Orchestration escapes the agentic harness. We went from handcrafted workflows to loose English prose in skills files, with the agent deciding when to spin up subagents. The next step is higher-level workflows at the scale of an entire business – decoupled agents with their own roles, goals, and tools, communicating through loosely defined interfaces. My bet for what that interface looks like? Email – there's plenty of it in the training data. And to make everything even more sci-fi, you'll be one of the agents in that network, sometimes orchestrating, sometimes doing QA on agent decisions, sometimes serving as the subject matter expert where agents don't yet pass muster.

Agents will be the building block for everything going forward. "Programming" them will be as simple as giving them the skills they need and the tools to do the job – tools they may well just build themselves. High-level orchestration is probably the next hard frontier.

Conclusion: Build for What's Coming

When Albert and I wrote Prompt Engineering for LLMs, we told O'Reilly that the important abstraction was document completion. That was true – for just about one year. Since then, several eras have stacked on top of it, each retaining the previous abstraction, but burying it under a new, more powerful layer. The agentic runtime is just the latest.

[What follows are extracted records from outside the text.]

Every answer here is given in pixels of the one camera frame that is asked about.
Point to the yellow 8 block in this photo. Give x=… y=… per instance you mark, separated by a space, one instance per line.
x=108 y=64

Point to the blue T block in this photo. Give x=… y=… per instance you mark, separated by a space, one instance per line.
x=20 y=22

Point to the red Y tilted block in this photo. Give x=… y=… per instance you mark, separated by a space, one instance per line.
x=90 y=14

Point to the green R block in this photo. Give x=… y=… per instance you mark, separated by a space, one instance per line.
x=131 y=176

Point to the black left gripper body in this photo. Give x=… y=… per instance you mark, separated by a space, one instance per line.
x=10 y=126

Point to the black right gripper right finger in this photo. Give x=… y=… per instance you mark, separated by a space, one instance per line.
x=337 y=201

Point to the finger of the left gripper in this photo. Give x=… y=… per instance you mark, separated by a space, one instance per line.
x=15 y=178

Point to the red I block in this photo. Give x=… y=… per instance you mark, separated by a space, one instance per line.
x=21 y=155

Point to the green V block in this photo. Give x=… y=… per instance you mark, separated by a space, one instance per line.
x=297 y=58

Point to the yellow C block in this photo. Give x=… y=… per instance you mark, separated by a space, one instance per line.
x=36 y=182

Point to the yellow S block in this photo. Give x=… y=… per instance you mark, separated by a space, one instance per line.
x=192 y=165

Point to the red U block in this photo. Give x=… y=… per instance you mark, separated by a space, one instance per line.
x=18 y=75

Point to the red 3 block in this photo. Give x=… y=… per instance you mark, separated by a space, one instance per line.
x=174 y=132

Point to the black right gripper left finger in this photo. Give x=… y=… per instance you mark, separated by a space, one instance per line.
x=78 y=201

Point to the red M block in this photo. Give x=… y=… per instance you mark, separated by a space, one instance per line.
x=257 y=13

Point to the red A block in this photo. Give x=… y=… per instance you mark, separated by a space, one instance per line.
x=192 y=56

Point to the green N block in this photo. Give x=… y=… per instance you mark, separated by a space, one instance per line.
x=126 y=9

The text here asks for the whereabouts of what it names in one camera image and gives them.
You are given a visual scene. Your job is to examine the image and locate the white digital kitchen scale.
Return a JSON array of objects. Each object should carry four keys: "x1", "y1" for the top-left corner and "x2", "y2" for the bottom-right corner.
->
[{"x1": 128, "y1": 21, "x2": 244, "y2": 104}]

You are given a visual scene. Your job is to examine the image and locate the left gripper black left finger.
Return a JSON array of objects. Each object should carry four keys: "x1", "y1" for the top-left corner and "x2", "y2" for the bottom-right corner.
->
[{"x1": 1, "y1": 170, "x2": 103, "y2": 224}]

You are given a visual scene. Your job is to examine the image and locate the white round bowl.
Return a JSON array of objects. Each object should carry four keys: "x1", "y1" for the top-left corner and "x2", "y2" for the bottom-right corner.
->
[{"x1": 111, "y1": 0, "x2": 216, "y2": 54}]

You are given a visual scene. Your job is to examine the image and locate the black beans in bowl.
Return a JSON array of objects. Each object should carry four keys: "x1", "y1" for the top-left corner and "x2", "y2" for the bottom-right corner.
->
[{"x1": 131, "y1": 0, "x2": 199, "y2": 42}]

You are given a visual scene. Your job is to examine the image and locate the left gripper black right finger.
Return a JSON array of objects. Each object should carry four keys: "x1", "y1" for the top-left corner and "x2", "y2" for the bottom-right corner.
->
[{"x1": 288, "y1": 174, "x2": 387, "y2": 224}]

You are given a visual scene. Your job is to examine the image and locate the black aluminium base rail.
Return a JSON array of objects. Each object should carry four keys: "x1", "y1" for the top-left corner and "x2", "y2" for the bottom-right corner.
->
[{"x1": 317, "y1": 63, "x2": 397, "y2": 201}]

It's hard for me to provide general advice without knowing what you are specifically building, but one intuition has held up through every era: cognitive empathy. I don't mean the warm-fuzzy kind of empathy – emotional empathy – I mean the practical kind: you need to put yourself in the shoes of both the agent and the user and ensure that they each have what they need.

For the agent – treat it like a capable intern. Does it have the instructions, context, and tools, that it needs? Can it actually understand them? If the answer is yes, increasingly it will deliver the desired results. Lean into constructs that agents already know. Right now that means filesystems and the command line. Soon it might mean something like email.

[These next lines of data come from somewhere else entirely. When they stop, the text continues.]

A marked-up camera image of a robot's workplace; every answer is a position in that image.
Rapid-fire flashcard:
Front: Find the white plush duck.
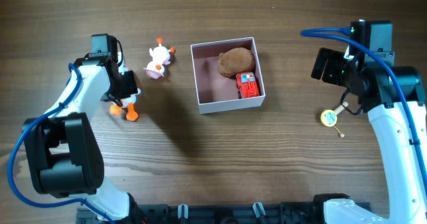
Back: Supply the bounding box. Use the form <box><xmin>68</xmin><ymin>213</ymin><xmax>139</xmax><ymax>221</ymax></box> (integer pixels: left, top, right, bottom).
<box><xmin>109</xmin><ymin>88</ymin><xmax>141</xmax><ymax>121</ymax></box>

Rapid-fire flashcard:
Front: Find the pink hat duck toy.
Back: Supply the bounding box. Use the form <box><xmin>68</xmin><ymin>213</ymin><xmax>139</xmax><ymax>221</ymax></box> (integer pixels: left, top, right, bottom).
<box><xmin>143</xmin><ymin>38</ymin><xmax>176</xmax><ymax>79</ymax></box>

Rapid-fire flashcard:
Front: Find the yellow toy rattle drum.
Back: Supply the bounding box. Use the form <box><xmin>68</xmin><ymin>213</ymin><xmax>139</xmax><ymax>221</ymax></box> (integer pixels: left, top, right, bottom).
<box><xmin>320</xmin><ymin>102</ymin><xmax>348</xmax><ymax>138</ymax></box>

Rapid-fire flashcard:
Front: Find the red toy fire truck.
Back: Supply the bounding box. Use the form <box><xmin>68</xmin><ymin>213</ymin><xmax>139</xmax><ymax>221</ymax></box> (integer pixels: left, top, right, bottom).
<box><xmin>236</xmin><ymin>72</ymin><xmax>260</xmax><ymax>99</ymax></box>

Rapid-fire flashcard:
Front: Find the white box pink interior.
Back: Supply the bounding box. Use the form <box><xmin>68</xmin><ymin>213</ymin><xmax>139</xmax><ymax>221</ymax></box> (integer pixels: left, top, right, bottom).
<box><xmin>190</xmin><ymin>37</ymin><xmax>266</xmax><ymax>114</ymax></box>

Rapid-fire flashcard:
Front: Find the brown plush capybara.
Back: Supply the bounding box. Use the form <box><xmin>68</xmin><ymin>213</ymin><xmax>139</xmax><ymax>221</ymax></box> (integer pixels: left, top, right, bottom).
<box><xmin>218</xmin><ymin>47</ymin><xmax>256</xmax><ymax>78</ymax></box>

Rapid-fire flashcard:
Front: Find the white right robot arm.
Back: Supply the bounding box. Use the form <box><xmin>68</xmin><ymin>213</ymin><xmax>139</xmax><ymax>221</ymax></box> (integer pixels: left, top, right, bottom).
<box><xmin>300</xmin><ymin>20</ymin><xmax>426</xmax><ymax>223</ymax></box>

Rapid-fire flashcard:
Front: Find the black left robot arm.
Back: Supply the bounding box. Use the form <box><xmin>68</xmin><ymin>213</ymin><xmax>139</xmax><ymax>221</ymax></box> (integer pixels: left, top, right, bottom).
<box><xmin>7</xmin><ymin>33</ymin><xmax>147</xmax><ymax>223</ymax></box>

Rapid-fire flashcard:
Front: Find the blue left cable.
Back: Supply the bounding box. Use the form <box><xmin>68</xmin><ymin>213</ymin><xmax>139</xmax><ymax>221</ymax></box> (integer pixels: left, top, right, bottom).
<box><xmin>7</xmin><ymin>62</ymin><xmax>116</xmax><ymax>224</ymax></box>

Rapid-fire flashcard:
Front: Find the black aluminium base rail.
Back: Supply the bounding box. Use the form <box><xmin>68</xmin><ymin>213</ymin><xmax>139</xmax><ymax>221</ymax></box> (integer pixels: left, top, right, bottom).
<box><xmin>75</xmin><ymin>202</ymin><xmax>373</xmax><ymax>224</ymax></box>

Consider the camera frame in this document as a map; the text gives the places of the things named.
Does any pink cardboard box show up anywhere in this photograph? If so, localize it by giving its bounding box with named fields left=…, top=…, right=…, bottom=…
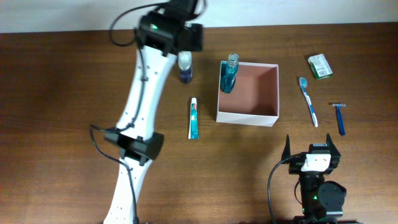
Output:
left=216, top=62, right=280, bottom=127

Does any teal white toothpaste tube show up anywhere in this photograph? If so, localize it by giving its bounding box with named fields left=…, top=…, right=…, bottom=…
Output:
left=188, top=98, right=199, bottom=139

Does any blue white toothbrush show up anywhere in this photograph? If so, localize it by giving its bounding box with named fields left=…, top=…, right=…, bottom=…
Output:
left=298, top=77, right=318, bottom=128

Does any blue disposable razor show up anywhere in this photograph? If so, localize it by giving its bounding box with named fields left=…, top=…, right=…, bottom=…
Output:
left=331, top=103, right=346, bottom=136

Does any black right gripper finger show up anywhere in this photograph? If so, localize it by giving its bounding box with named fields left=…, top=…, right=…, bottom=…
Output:
left=326, top=133, right=341, bottom=156
left=280, top=135, right=291, bottom=164

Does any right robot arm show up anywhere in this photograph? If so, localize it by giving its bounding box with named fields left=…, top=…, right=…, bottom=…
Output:
left=281, top=134, right=346, bottom=224

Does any purple spray bottle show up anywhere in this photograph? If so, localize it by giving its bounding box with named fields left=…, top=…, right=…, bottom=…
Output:
left=178, top=51, right=193, bottom=83

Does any teal mouthwash bottle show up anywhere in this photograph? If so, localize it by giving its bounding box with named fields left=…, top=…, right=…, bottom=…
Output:
left=221, top=54, right=239, bottom=93

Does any green white soap box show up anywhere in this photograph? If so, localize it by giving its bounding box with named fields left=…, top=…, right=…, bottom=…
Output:
left=307, top=54, right=333, bottom=80

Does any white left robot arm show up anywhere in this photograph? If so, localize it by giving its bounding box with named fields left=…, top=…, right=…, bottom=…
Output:
left=104, top=7, right=203, bottom=223

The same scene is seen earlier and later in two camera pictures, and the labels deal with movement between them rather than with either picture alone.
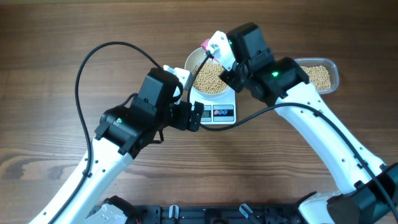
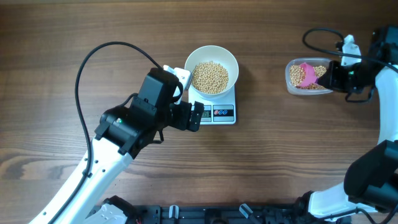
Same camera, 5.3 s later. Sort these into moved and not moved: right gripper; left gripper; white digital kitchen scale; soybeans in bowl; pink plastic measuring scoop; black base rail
Moved: right gripper; pink plastic measuring scoop
Not moved: left gripper; soybeans in bowl; white digital kitchen scale; black base rail
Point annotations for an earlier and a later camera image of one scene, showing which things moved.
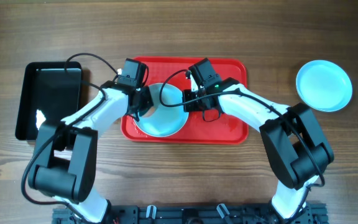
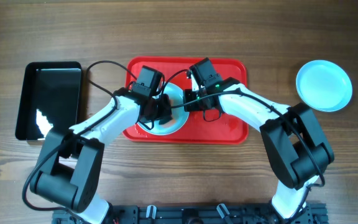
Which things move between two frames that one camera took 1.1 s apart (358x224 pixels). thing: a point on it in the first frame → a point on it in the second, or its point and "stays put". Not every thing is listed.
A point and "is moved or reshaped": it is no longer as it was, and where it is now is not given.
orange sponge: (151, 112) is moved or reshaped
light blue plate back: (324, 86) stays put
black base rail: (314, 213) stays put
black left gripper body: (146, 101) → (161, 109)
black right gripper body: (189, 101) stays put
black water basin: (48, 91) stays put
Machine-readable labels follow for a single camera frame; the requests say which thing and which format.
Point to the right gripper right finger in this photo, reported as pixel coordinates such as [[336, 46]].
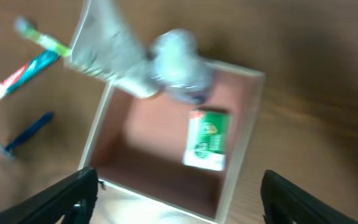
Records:
[[286, 203]]

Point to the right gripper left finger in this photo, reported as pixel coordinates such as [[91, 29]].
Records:
[[70, 200]]

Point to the blue disposable razor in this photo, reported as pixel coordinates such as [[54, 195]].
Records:
[[7, 150]]

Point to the green white soap packet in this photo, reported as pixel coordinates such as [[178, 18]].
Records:
[[205, 147]]

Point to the Colgate toothpaste tube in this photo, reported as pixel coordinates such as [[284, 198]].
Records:
[[27, 72]]

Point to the white cream tube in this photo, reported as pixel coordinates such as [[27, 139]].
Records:
[[103, 47]]

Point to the blue clear bottle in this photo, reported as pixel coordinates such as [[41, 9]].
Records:
[[178, 68]]

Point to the green toothbrush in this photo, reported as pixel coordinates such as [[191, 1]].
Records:
[[28, 31]]

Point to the white box with pink interior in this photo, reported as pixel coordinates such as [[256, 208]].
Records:
[[137, 146]]

For the user – people working with an AI system need to understand what it's doing. The conversation needs to stay separate from the objects being worked on (see my artifacts post for more). The agent's reasoning should be visible, auditable, and redirectable so that the user can see what's happening, correct the agent when it goes off track, and teach it how to navigate similar problems in the future.

The other piece of advice: try to see the technological trajectory, not just this current snapshot. Whatever is dominating the news cycle right now isn't the end state – but if you look back, the direction has been remarkably consistent. Try to project it forward. A few things I'm confident about: English is already a runnable software language. Agents are the worst that they will ever be going forward because the technology is still on an exponential upswing. The agent behavior that seems laughable today will soon be replaced by very adept handling of the same situations. Everyone will eventually have a personal agent at their disposal (which is really a legion of agents). And the internet as we know it today will give way to something built for agents – a place for them to retrieve data and interact with APIs. And it will be the role of the agents to provide us humans with highly personalized interfaces as we need them.

It's a brave new world. Make the most of it.